Error in MetaboanalystR

I was trying to understand the biomarker analysis using the web interface. I was able to look at the R codes and tried to replicate it in my pipeline. So the general idea as such to use different approach to assess if we get same metabolites that are enriched. However when generated , I encountered an error.

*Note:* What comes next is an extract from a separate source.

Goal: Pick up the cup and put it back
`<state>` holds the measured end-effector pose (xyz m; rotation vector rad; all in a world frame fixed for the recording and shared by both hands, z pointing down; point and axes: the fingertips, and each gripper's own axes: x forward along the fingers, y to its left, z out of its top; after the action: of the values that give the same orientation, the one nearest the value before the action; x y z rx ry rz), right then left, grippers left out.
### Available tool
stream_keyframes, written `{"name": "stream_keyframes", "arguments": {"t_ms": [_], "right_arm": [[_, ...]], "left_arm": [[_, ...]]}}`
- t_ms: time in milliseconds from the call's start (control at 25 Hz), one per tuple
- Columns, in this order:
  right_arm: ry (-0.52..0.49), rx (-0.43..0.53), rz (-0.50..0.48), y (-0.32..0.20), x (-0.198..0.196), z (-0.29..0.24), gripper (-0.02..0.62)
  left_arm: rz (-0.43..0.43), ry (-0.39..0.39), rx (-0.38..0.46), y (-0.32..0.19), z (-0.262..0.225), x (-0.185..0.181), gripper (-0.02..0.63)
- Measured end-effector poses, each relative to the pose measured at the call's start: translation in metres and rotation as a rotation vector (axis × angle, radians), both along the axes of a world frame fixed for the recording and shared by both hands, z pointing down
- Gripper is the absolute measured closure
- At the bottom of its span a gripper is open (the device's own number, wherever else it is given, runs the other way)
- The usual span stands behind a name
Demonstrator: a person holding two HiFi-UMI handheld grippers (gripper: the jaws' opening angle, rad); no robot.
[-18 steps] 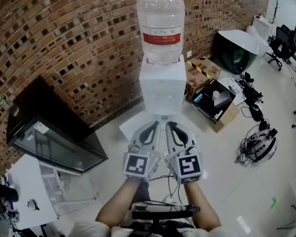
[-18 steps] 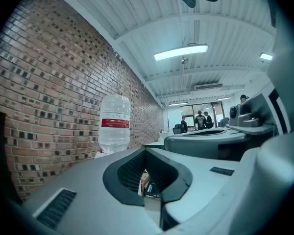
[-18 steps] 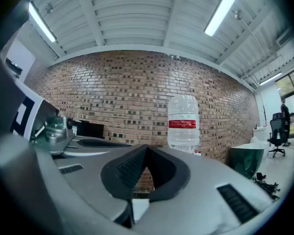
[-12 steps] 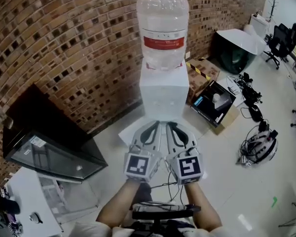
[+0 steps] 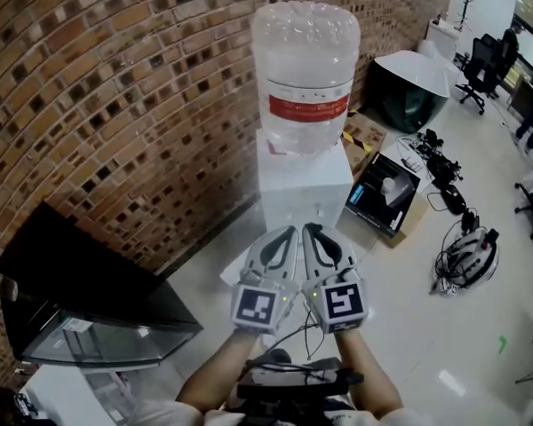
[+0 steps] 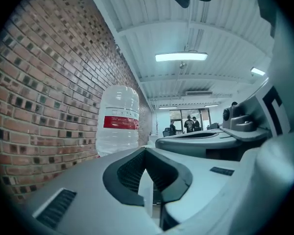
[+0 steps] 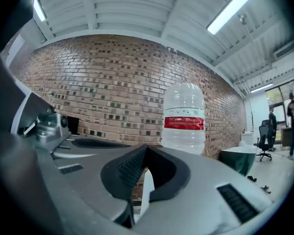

I first thought it could be my data, so I used the data -plasma_nmr.csv. the Metaboanalyst analyzes this data beautifully and gives out the below code , however when I try in R, I get this error.

mSet<-PerformCV.explore(mSet, “pls”, “pls”, 2)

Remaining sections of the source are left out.